Leon Jacobs 1 Carmen de Kock 2 Dale Taylor 2 Stephen C Pelly 3 Margaret A L Blackie 4
Affiliations

Affiliations

  • 1 Department of Chemistry and Polymer Science, Stellenbosch University, Private Bag X1, Matieland, 7602, South Africa.
  • 2 Department of Pharmacology, University of Cape Town, Private Bag X2, Rondebosch, Cape Town 7700, South Africa.
  • 3 Department of Chemistry, Emory University, Atlanta, GA, USA.
  • 4 Department of Chemistry and Polymer Science, Stellenbosch University, Private Bag X1, Matieland, 7602, South Africa. Electronic address: mblackie@sun.ac.za.
Abstract

Research has indicated that N-myristoyl transferase, an Enzyme that catalyzes the addition of a myristate group to the N-terminal glycine residues of proteins, is involved in the myristoylation of more than 100 proteins. Genetic knockdown of the Enzyme proved detrimental for the viability of the Parasite P. knowlesi. A crystal structure of P. vivax N-myristoyl transferase (pvNMT), containing a 3-methyl benzofuran ligand has made it possible to assess key amino acid residue-ligand interactions.

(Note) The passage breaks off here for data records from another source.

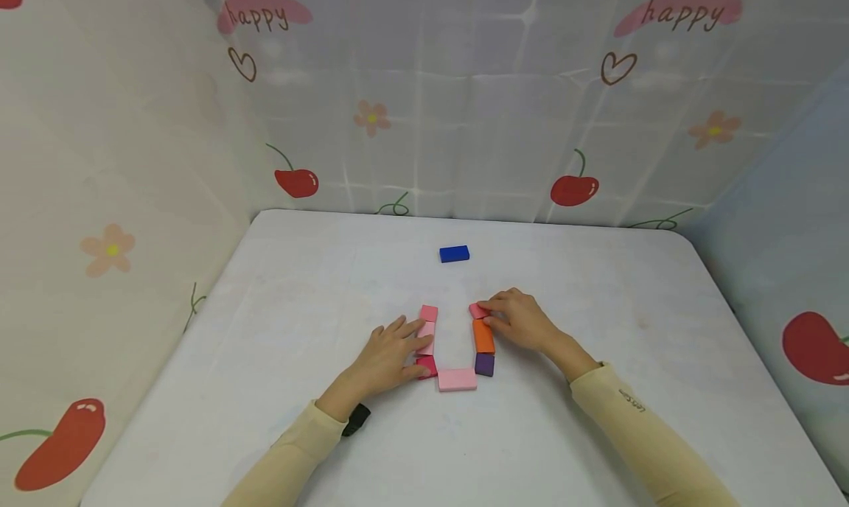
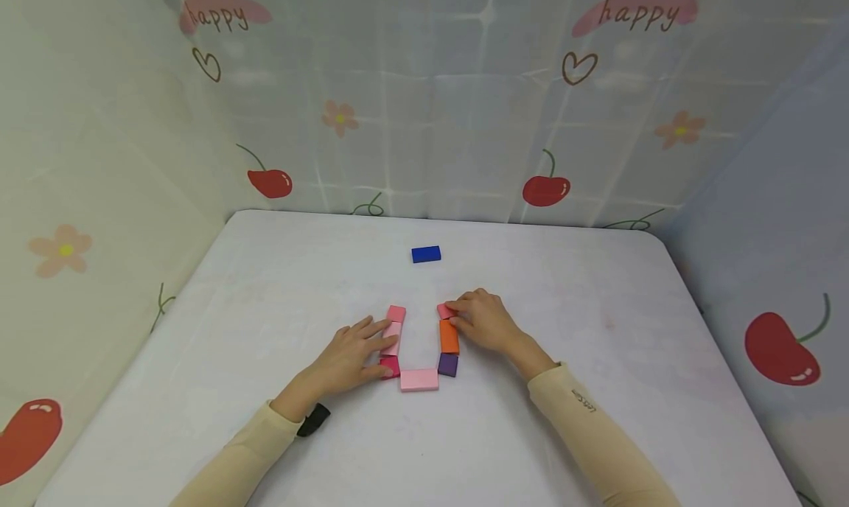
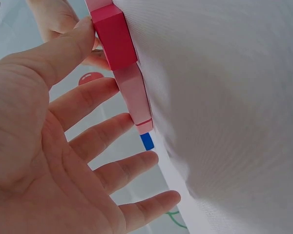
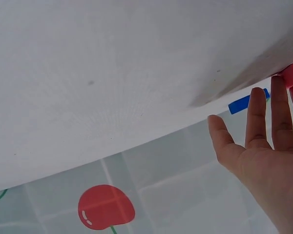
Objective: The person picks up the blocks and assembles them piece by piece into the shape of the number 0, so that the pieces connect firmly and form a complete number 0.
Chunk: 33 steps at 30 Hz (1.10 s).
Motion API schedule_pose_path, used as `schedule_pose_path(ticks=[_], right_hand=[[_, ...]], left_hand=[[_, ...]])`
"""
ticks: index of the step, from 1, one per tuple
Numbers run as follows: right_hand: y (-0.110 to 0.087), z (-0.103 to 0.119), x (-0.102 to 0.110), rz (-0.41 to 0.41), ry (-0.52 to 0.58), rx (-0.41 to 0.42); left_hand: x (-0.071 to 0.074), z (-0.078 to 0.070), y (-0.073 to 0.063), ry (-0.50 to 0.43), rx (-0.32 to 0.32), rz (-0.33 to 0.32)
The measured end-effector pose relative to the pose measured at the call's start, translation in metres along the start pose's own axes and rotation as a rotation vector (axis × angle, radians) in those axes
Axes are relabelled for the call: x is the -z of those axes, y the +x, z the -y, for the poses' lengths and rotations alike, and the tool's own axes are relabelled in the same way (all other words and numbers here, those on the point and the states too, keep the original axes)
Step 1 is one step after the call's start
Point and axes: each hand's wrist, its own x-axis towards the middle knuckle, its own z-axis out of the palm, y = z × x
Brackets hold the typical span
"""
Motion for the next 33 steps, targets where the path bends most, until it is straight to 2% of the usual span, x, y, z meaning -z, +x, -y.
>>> schedule_pose_path(ticks=[29, 33], right_hand=[[-0.0004, 0.0048, 0.0019, -0.007, -0.007, 0.027], [0.0045, -0.0004, 0.0068, -0.008, 0.015, 0.000]], left_hand=[[0.0007, 0.0010, -0.0003, -0.007, 0.021, 0.026], [0.0010, 0.0005, -0.0006, -0.012, 0.022, 0.028]])
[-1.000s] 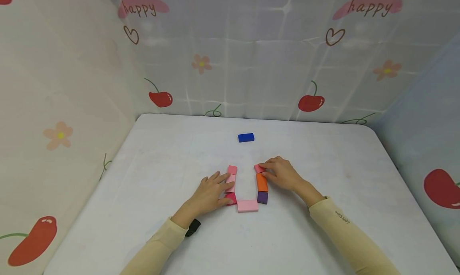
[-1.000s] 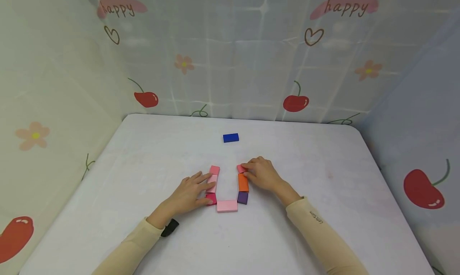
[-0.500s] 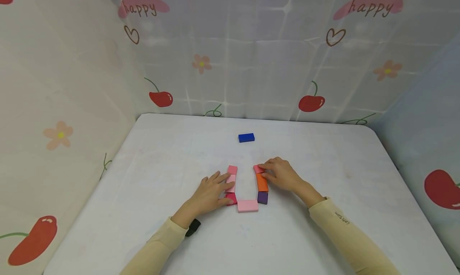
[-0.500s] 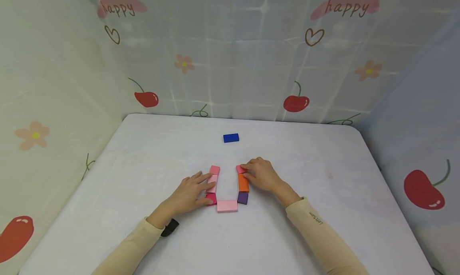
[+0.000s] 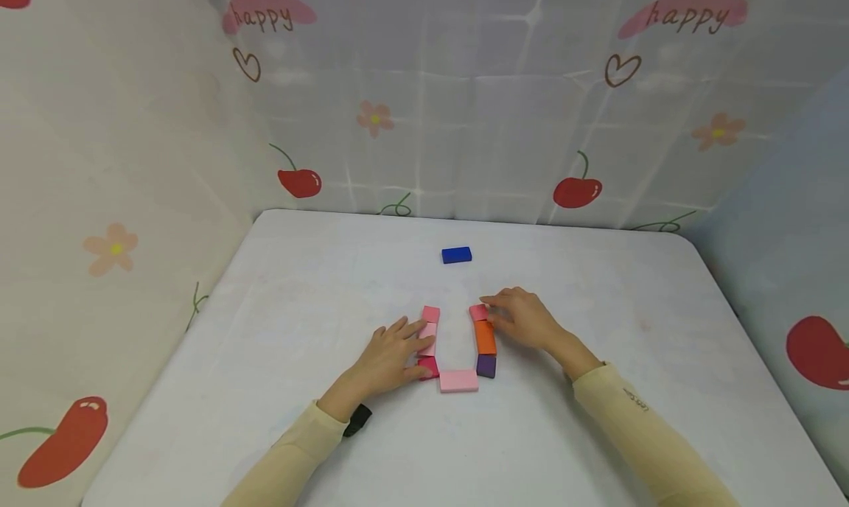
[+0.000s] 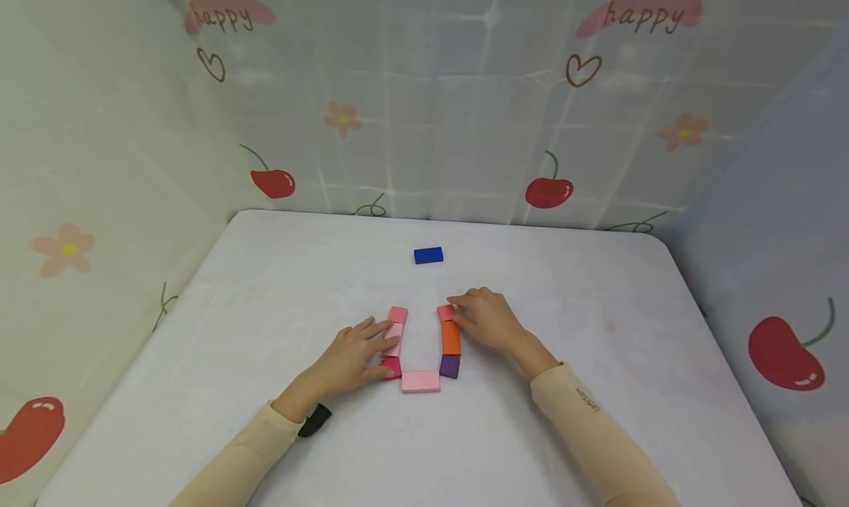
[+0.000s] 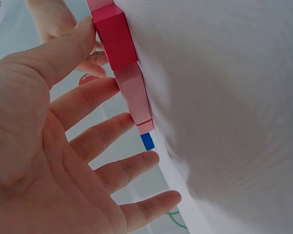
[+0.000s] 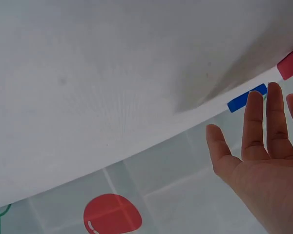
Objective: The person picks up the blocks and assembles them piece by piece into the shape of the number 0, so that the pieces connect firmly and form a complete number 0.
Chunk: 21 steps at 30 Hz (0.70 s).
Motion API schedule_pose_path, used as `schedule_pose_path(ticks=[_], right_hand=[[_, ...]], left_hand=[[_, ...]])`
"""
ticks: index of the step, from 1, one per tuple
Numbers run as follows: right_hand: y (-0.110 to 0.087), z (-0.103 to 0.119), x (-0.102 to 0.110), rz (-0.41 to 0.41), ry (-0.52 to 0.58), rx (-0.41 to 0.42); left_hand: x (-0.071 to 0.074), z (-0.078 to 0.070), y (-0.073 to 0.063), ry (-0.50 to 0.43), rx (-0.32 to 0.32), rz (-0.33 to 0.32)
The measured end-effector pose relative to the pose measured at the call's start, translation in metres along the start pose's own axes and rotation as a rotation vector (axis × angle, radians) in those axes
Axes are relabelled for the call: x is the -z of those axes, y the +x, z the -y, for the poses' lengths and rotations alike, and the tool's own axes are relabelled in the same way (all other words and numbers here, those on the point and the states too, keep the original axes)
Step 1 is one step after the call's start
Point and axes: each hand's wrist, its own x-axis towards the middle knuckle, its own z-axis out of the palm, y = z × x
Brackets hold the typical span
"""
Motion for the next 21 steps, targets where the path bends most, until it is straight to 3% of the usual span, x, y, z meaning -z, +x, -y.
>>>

We synthesized five libraries of 6,5-fused heterocycles to establish the importance of the heterocycles as core scaffolds, as well as introduced various aromatic amides and esters to determine which carbonylic group affects the potency of each heterocyclic antiplasmodial agent.

Keywords

Antiplasmodial; Heterocycles; Malaria; NF54; pfNMT inhibitors.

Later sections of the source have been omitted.